What you return must be the full listing, word for word, with no images in it.

[Records provided]
*** Block opens ***

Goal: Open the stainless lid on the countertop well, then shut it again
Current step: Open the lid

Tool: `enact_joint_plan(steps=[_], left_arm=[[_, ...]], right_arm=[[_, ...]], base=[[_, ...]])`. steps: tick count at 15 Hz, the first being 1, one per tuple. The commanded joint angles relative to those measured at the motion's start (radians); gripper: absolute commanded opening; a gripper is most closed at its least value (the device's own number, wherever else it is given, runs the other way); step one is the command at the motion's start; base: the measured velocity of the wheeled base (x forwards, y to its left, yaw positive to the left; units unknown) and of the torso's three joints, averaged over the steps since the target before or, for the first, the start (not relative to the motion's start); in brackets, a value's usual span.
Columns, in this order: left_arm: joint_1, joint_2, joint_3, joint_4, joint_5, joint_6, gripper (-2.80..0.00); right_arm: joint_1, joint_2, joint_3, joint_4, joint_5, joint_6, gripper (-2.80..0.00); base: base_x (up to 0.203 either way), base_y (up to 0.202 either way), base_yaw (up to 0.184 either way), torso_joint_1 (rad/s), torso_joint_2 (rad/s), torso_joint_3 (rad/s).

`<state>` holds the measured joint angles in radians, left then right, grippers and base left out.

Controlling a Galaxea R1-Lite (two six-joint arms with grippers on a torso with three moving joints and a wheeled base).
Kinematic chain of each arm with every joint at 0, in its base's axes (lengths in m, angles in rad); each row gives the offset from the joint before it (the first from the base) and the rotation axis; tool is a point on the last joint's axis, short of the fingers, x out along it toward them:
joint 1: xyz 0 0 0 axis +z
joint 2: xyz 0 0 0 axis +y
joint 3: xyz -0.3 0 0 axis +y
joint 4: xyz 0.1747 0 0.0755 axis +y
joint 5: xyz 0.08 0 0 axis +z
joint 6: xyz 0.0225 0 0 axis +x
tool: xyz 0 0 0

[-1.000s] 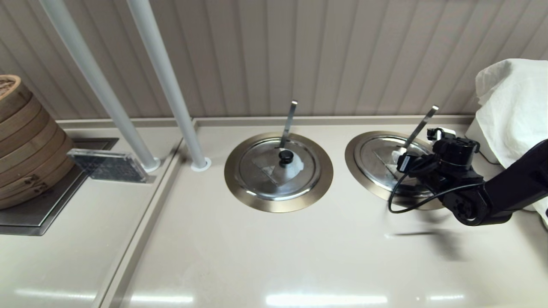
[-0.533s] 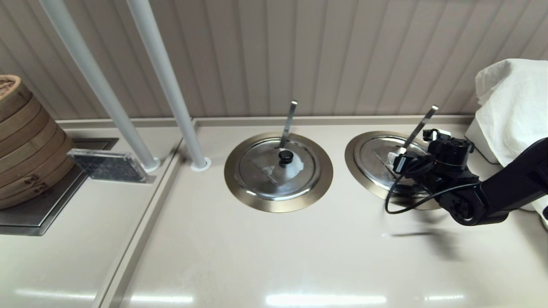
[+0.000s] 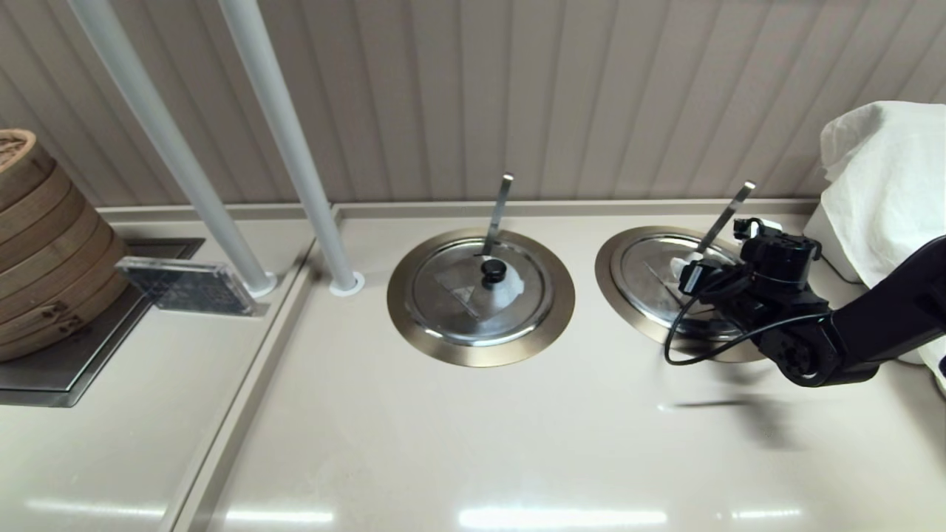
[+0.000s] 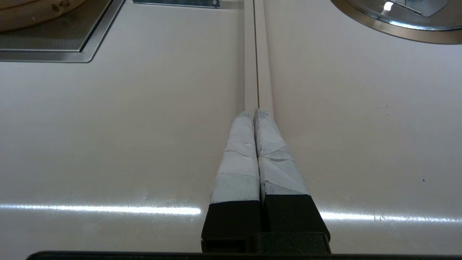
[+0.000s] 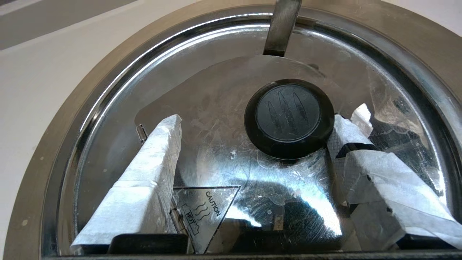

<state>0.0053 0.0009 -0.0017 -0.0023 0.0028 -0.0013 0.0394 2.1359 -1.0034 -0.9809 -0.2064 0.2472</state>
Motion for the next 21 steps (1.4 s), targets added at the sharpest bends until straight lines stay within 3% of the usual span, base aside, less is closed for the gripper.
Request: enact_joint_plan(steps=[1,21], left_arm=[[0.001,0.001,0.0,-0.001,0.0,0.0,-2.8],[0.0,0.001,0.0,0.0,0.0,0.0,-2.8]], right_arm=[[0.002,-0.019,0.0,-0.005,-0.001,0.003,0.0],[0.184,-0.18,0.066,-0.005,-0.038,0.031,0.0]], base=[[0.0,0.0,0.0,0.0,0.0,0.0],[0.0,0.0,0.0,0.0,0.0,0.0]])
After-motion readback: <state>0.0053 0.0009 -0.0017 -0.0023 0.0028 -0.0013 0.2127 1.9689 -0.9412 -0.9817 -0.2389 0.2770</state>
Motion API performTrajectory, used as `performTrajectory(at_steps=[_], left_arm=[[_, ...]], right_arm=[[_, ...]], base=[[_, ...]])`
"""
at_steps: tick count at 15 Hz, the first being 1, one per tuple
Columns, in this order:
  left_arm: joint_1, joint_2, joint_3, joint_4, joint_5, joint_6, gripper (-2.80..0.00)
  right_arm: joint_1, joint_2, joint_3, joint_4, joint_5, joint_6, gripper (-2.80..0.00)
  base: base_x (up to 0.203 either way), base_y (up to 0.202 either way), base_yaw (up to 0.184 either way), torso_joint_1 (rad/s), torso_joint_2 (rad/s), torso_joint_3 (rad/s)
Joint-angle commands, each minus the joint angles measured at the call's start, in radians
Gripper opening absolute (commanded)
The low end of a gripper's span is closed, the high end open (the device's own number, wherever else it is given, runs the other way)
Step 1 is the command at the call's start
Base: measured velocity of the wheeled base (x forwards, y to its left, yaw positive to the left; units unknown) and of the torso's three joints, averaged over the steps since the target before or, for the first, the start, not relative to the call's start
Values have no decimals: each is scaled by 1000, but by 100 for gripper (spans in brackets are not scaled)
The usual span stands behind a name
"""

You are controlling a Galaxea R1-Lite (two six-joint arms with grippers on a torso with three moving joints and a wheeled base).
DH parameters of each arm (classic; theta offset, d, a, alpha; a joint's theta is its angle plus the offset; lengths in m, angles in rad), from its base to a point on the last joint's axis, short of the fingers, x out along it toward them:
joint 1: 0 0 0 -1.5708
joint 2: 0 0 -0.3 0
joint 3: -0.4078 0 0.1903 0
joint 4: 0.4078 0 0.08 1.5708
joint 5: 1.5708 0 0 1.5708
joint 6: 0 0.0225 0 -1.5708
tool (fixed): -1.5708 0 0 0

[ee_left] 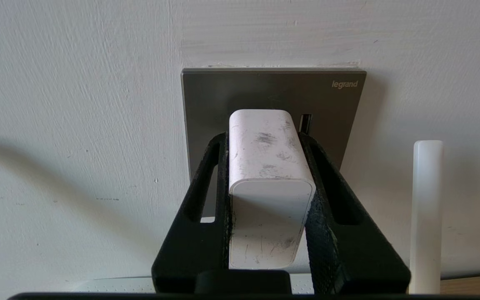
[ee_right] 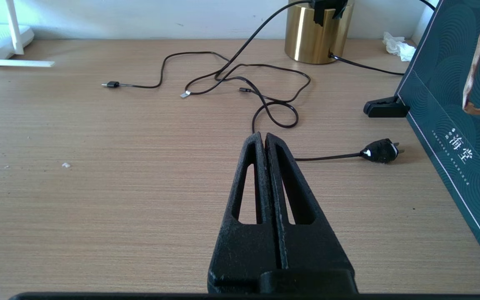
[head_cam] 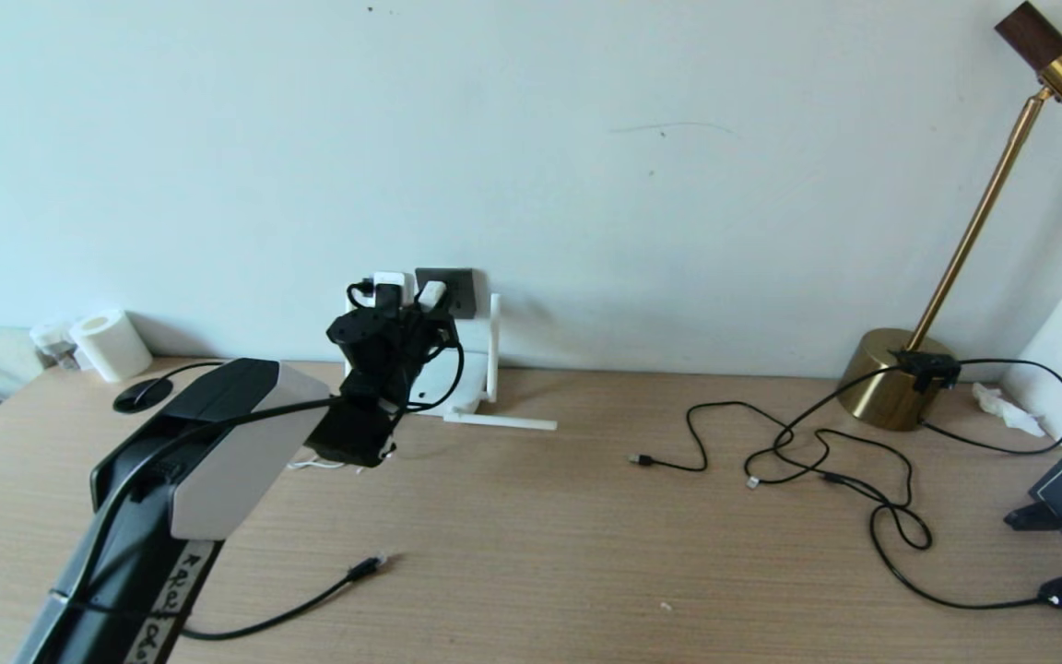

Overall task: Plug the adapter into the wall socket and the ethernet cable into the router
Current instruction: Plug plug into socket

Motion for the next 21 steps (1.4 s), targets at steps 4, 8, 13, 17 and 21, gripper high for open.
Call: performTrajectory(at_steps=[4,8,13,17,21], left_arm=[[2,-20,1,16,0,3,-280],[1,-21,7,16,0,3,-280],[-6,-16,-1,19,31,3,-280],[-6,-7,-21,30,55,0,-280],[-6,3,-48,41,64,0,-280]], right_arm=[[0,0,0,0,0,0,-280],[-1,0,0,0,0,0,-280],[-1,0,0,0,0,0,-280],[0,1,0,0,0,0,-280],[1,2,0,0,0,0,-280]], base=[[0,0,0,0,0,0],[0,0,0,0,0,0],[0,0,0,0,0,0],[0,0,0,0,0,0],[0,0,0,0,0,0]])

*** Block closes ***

[Task output]
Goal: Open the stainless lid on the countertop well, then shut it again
Current step: Open the lid

Tool: `enact_joint_plan(steps=[_], left_arm=[[_, ...]], right_arm=[[_, ...]], base=[[_, ...]])`. steps: tick count at 15 Hz, the first being 1, one per tuple. The commanded joint angles relative to those measured at the motion's start (radians); gripper: absolute commanded opening; a gripper is most closed at its least value (the device's own number, wherever else it is given, runs the other way); step one is the command at the motion's start; base: the measured velocity of the wheeled base (x forwards, y to its left, yaw positive to the left; units unknown) and of the torso's three joints, averaged over the steps since the target before or, for the first, the start (not relative to the motion's start); in brackets, a value's usual span.
Columns, in this order: left_arm: joint_1, joint_2, joint_3, joint_4, joint_5, joint_6, gripper (-2.80..0.00); right_arm: joint_1, joint_2, joint_3, joint_4, joint_5, joint_6, gripper (-2.80..0.00); base: base_x (up to 0.203 either way), base_y (up to 0.202 either way), base_yaw (up to 0.184 either way), torso_joint_1 (rad/s), torso_joint_2 (rad/s), torso_joint_3 (rad/s).

`<state>` holds the measured joint angles in radians, left then right, grippers and base left out.

Controlling a Galaxea R1-Lite (two six-joint arms with grippers on a torso with three moving joints and a wheeled base).
Kinematic chain of each arm with every joint at 0, in its base's axes (lengths in m, angles in rad); each row gives the offset from the joint before it (the first from the base) and the rotation axis; tool is a point on the last joint's axis, short of the fingers, x out along it toward them:
joint 1: xyz 0 0 0 axis +z
joint 2: xyz 0 0 0 axis +y
joint 3: xyz -0.3 0 0 axis +y
joint 4: xyz 0.1747 0 0.0755 axis +y
joint 5: xyz 0.08 0 0 axis +z
joint 6: xyz 0.0225 0 0 axis +x
tool: xyz 0 0 0

[-1.000s] 
[-0.533s] 
[+0.000s] 
[+0.000s] 
[+0.000s] 

<state>0.0053 0.0009 -0.0017 -0.0023 0.0028 -0.0013 0.0394 2.1359 -1.0034 -0.9809 -0.2064 0.2472</state>
Motion for the next 21 steps (1.4 s), targets added at the sharpest bends until straight lines stay within 3% of the usual span, base aside, less is closed for the gripper.
Request: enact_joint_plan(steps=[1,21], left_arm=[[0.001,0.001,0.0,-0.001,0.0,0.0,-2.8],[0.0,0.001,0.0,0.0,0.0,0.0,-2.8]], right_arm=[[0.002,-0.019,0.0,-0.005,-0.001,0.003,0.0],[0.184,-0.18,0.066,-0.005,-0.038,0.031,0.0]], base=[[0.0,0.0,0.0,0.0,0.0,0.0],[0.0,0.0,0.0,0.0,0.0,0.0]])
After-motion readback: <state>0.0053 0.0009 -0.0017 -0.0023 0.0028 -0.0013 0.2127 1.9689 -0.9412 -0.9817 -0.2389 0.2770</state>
Motion API performTrajectory, used as `performTrajectory(at_steps=[_], left_arm=[[_, ...]], right_arm=[[_, ...]], base=[[_, ...]])`
"""
at_steps: tick count at 15 Hz, the first being 1, one per tuple
Columns, in this order:
  left_arm: joint_1, joint_2, joint_3, joint_4, joint_5, joint_6, gripper (-2.80..0.00)
  right_arm: joint_1, joint_2, joint_3, joint_4, joint_5, joint_6, gripper (-2.80..0.00)
  base: base_x (up to 0.203 either way), base_y (up to 0.202 either way), base_yaw (up to 0.184 either way), torso_joint_1 (rad/s), torso_joint_2 (rad/s), torso_joint_3 (rad/s)
Joint-angle commands, each minus the joint angles measured at the call's start, in radians
Gripper opening absolute (commanded)
The low end of a gripper's span is closed, the high end open (the device's own number, wherever else it is given, runs the other way)
Step 1 is the command at the call's start
Base: measured velocity of the wheeled base (x forwards, y to its left, yaw positive to the left; units unknown) and of the torso's three joints, averaged over the steps since the target before or, for the first, the start, not relative to the call's start
Values have no decimals: each is scaled by 1000, but by 100 for gripper (spans in brackets are not scaled)
The usual span stands behind a name
"""

You are controlling a Galaxea R1-Lite (two six-joint arms with grippers on a torso with three moving joints and a wheeled base).
DH parameters of each arm (classic; theta offset, d, a, alpha; a joint's theta is its angle plus the offset; lengths in m, angles in rad), from its base to a point on the last joint's axis, short of the fingers, x out along it toward them:
joint 1: 0 0 0 -1.5708
joint 2: 0 0 -0.3 0
joint 3: -0.4078 0 0.1903 0
joint 4: 0.4078 0 0.08 1.5708
joint 5: 1.5708 0 0 1.5708
joint 6: 0 0.0225 0 -1.5708
tool (fixed): -1.5708 0 0 0

[ee_left] 
[ee_right] 
[head_cam] 

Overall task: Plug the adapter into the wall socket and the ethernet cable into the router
Current instruction: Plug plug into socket

Motion for the next 21 steps (1.4 s), targets at steps 4, 8, 13, 17 and 21, gripper high for open.
Call: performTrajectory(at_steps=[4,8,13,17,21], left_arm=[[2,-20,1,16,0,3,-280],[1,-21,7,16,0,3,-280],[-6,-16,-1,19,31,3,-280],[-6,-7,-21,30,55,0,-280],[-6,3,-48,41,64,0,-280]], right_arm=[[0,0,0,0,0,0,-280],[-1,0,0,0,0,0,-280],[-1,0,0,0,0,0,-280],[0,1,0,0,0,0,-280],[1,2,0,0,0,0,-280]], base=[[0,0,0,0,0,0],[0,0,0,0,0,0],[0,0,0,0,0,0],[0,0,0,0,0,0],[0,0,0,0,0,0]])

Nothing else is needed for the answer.